Instructions to follow:
Find the line holding "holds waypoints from" in the entries below. Give it again exactly, along with every line after it up to and including the line holding "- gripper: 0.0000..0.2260".

Provided material:
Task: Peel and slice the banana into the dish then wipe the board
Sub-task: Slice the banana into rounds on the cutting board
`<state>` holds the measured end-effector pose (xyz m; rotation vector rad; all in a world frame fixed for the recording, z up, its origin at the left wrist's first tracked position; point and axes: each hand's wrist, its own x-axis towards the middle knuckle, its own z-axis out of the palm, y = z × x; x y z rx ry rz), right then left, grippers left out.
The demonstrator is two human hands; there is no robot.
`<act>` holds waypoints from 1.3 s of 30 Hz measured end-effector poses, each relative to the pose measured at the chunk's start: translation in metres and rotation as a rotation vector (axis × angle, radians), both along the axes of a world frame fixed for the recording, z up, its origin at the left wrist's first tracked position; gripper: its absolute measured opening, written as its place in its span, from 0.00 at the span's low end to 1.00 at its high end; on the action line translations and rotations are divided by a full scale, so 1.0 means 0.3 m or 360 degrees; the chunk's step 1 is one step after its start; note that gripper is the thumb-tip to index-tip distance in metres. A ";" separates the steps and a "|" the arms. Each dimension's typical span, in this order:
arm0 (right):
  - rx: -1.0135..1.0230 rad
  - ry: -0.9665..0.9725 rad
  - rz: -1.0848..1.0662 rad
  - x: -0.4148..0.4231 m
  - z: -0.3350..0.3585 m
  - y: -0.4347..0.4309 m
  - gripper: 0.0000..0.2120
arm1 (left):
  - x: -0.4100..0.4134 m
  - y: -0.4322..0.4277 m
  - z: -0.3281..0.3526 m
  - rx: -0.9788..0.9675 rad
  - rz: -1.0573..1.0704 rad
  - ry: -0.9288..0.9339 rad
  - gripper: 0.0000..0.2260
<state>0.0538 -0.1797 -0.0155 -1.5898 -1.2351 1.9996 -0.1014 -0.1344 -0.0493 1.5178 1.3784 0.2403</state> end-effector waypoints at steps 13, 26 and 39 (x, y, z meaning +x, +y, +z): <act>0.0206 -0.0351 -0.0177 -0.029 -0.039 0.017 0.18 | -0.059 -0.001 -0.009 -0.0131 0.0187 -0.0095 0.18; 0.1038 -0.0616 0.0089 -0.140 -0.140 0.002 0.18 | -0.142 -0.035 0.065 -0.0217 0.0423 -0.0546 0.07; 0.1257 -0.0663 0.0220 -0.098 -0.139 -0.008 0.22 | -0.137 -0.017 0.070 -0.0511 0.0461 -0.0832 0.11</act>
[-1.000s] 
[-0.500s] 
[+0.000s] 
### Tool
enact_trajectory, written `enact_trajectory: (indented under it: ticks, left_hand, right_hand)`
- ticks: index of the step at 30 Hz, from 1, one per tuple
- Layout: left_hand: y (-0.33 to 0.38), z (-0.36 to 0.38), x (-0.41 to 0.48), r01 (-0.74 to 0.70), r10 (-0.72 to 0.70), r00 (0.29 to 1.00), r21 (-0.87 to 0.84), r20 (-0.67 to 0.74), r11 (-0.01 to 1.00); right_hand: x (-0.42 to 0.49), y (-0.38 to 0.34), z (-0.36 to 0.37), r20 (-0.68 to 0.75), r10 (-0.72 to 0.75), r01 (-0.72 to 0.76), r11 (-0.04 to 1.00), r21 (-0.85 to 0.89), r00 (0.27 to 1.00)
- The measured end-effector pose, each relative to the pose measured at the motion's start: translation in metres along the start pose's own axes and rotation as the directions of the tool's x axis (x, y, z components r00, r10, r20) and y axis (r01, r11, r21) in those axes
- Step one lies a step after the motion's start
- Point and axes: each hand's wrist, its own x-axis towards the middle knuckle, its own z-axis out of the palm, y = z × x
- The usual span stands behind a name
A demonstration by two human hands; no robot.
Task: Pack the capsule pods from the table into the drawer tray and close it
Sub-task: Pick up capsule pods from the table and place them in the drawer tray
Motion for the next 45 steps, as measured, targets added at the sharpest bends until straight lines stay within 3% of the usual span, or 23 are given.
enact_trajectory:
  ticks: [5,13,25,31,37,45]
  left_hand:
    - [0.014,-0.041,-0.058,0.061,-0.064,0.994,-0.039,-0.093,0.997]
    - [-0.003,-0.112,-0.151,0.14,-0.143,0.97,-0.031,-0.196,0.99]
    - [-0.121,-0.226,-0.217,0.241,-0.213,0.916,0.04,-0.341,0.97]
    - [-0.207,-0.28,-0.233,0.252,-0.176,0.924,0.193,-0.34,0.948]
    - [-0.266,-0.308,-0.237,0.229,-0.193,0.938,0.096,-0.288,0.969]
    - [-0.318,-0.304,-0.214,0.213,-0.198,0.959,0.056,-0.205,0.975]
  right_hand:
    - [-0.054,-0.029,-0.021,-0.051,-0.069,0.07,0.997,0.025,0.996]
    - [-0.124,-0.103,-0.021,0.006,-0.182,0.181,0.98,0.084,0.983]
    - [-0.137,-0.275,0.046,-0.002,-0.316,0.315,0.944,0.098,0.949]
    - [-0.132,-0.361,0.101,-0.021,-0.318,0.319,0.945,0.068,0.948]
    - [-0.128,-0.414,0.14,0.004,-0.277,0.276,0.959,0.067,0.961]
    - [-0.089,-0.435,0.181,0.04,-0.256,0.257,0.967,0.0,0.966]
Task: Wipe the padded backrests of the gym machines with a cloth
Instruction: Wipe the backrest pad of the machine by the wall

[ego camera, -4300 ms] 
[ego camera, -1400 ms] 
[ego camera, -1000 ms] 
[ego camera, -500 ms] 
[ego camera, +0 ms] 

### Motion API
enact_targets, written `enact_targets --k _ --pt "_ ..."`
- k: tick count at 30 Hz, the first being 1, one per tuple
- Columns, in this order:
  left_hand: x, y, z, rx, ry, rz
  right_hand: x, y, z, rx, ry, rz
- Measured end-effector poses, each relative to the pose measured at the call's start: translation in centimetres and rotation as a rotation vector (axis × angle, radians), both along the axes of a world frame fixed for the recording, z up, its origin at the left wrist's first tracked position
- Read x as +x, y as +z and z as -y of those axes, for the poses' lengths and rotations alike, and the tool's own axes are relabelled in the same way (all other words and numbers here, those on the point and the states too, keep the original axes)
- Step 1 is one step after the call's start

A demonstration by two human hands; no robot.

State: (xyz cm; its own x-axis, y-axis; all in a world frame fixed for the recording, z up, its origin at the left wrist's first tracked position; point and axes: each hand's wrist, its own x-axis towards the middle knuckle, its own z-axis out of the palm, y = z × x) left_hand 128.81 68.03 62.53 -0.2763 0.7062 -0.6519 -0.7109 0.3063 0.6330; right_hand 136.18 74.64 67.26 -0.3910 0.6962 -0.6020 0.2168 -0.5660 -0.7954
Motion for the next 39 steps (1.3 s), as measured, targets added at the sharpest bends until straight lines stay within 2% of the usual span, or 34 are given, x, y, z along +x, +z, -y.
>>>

Solved exercise:
`<act>` holds waypoints from 1.3 s of 30 Hz measured end-effector poses, each relative to the pose measured at the chunk's start: translation in metres and rotation as a rotation vector (axis × angle, radians), both along the axes of a world frame fixed for the recording, z up, its origin at the left wrist's first tracked position; gripper: its absolute measured opening, written as its place in its span, from 0.00 at the span's low end to 1.00 at its high end; on the action line translations and rotations are divided by a full scale, so 1.0 means 0.3 m or 360 degrees; the chunk's step 1 is one step after its start; note that gripper is the thumb-tip to index-tip distance in metres. A ";" separates the steps and a "|" the arms. Each dimension's typical span, in this order:
arm0 (right):
  - rx: -1.0135..1.0230 rad
  - ry: -0.9665..0.9725 rad
  - rz: -1.0848..1.0662 rad
  - x: -0.4148..0.4231 m
  - z: -0.3350..0.3585 m
  - y: -0.4347..0.4309 m
  - gripper: 0.0000..0.2120
arm1 (left):
  - x: -0.4100..0.4134 m
  - y: -0.4322..0.4277 m
  - z: -0.3281..0.3526 m
  - rx: -0.9788..0.9675 rad
  - rz: -1.0573..1.0704 rad
  - ry: -0.9288..0.9339 rad
  - gripper: 0.0000..0.2260

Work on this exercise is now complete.